Aside from the people who are going to lose their homes because of the way the real estate market is now working, I'm really not seeing a lot of examples given of how "millions of innocent people" are going to get hurt by this. Care to actually cite some examples, other than just saying that millions of people are going to get hurt? I understand that the economy will doubtless slow down, and people may lose their jobs, but a lot of that seems like a psychosomatic reaction of the body politic to me. (Case in point: I've been watching the people on Bay Street carefully manage the Canadian economy as though it were their own personal greenhouse for about fifteen years now; ask me about the strategic use of putting the word "recession" in public print, and its immediate, overnight effects on things like hiring sometime. That is, the symptoms of a slowdown aren't caused by any real economic cooling; it's the inverse: Many of the contributing factors to economic slowdown are actually caused by people like David Derbes going in the press and saying, "There's going to be a recession." It's happened five or six times while I've been paying attention.)

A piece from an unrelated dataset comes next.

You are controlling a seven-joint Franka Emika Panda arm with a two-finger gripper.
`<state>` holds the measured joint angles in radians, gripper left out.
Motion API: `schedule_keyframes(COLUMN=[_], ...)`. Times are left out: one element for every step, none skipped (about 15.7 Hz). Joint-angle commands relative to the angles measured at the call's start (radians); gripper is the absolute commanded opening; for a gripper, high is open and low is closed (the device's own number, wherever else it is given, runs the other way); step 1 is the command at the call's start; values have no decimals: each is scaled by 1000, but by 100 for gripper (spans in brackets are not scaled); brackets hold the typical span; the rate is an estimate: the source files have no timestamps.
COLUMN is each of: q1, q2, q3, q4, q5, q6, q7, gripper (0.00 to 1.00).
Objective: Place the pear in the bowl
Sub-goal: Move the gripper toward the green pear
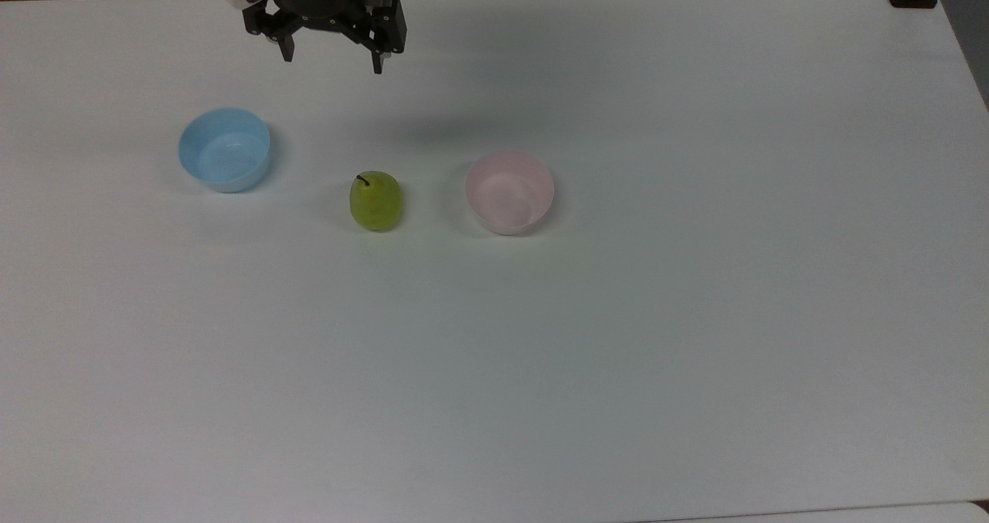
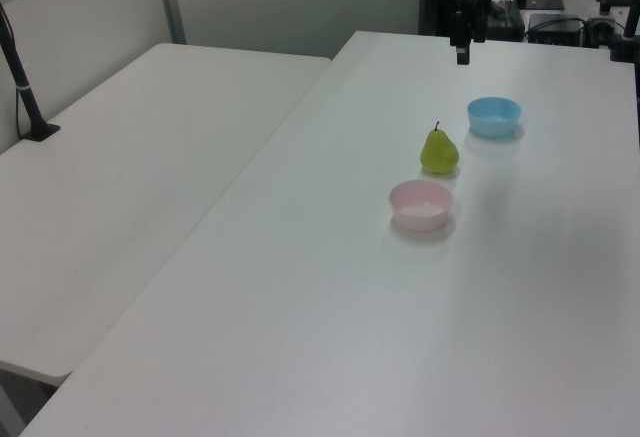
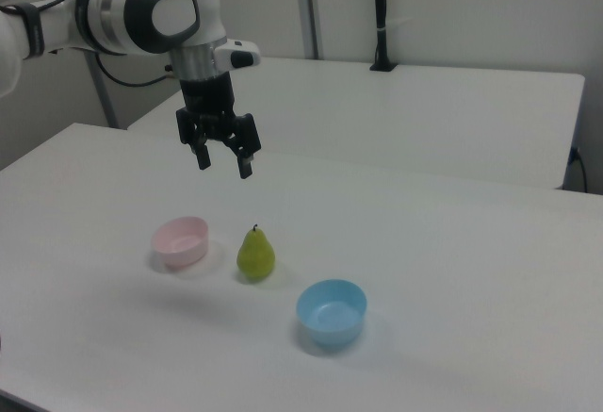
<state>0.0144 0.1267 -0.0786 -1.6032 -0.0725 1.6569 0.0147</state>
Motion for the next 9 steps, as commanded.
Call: schedule_keyframes(q1=[15, 15, 16, 15, 15, 15, 15, 16, 16], q2=[2, 2, 2, 2, 2, 2, 4, 5, 7], q3=[-6, -6, -6, -6, -7, -9, -13, -15, -15], q4=[-12, -12, -12, -12, -11, -11, -11, -11, -6], q5=[-7, -6, -6, -6, -4, -3, 2, 8, 14], q6=[6, 6, 6, 6, 7, 7, 7, 9, 9], q7=[11, 10, 10, 7, 7, 7, 7, 7, 7], gripper=[100, 100, 100, 100, 100, 100, 100, 100, 100])
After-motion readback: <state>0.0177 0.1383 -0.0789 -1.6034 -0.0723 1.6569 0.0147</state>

Thanks to predatory lending, a fingers-in-the-ears "la la la, I don't want to hear it" approach to due diligence on the part of the lenders, and other unscrupulous tactics that pretty much set a lot of these borrowers up to fail, and the bull-in-a-financial-china-shop attitude to the unregulated derivatives market, the people who perpetrated this mess may not have planned for people to lose their homes exactly, but they're sure responsible.

None of which has much to do with the point of my post, which is that the system in general is broken, and that if they were paying attention and willing to stop "doing X because X is the way we've always done it," people could actually take concrete steps to ameliorate the brokenness. In no way are any of these steps retributive; if I'd been after retribution, I would have outlined a plan much more like what I said in " The Invisible Hand Needs a Medina Mugger's Manicure."

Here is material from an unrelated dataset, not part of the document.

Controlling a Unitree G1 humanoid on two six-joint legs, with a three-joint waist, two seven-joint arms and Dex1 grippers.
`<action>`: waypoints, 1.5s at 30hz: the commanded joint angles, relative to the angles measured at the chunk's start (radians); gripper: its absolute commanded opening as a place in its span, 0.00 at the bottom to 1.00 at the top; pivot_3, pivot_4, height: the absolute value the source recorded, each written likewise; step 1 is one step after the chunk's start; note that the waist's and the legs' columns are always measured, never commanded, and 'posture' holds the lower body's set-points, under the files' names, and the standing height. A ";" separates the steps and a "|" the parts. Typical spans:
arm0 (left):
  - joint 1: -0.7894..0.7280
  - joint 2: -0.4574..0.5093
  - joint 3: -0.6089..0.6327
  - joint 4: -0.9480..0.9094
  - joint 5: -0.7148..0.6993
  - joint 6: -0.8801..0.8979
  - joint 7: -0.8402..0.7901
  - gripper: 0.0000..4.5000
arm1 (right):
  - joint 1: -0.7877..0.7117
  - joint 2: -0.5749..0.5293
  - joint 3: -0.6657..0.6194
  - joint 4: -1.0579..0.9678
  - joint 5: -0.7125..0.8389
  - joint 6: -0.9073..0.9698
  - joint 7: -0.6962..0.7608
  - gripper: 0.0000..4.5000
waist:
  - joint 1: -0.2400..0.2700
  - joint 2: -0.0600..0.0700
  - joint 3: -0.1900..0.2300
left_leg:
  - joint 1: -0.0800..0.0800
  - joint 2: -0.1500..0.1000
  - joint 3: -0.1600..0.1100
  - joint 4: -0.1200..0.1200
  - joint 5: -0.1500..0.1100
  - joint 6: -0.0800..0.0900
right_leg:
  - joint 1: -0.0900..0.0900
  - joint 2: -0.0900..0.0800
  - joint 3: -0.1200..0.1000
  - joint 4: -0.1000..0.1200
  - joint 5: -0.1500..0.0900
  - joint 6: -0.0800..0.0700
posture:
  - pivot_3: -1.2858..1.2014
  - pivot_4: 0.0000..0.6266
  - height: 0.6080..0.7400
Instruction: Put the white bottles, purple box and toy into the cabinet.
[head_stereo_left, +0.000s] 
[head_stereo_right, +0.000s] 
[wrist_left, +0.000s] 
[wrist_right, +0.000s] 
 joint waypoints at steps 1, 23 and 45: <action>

However, I won't lie: I am looking forward to seeing a some bankers take a major skinning. I've been homeless and right now, I'm in the financial equivalent of a fortified castle. Don't wake me up until the hordes really are at the gates.

9:15 PM  
Blogger AutismNewsBeat said...

Buying local is the best thing any of us can do right now. It's not always possible, but worth a try.

Urban gardening is another exciting development. I churned up my side yard and planted tomatoes and green peppers this year. I'll double the space next year.

A man in Milwaukee, Will Allen, was just awarded a MacArthur genius grant for teaching innovative urban gardening techniques.=

Great blog. I liked your comment at Digby's blog.

9:27 PM  
Anonymous Anonymous said...

I would be grateful if you would mention that Digby secretly banned me. Some people were wondering where I'd got to. One of the most disgusting aspects of the abusive secret ban is that the people get to continue to pretend to be open to all sort of political views while in fact selecting who can and cannot post along political lines.

It's also interesting to see that Digby prefers to ban lefties to some of the right wing people on her blog comment threads. Who knows who else she's banned?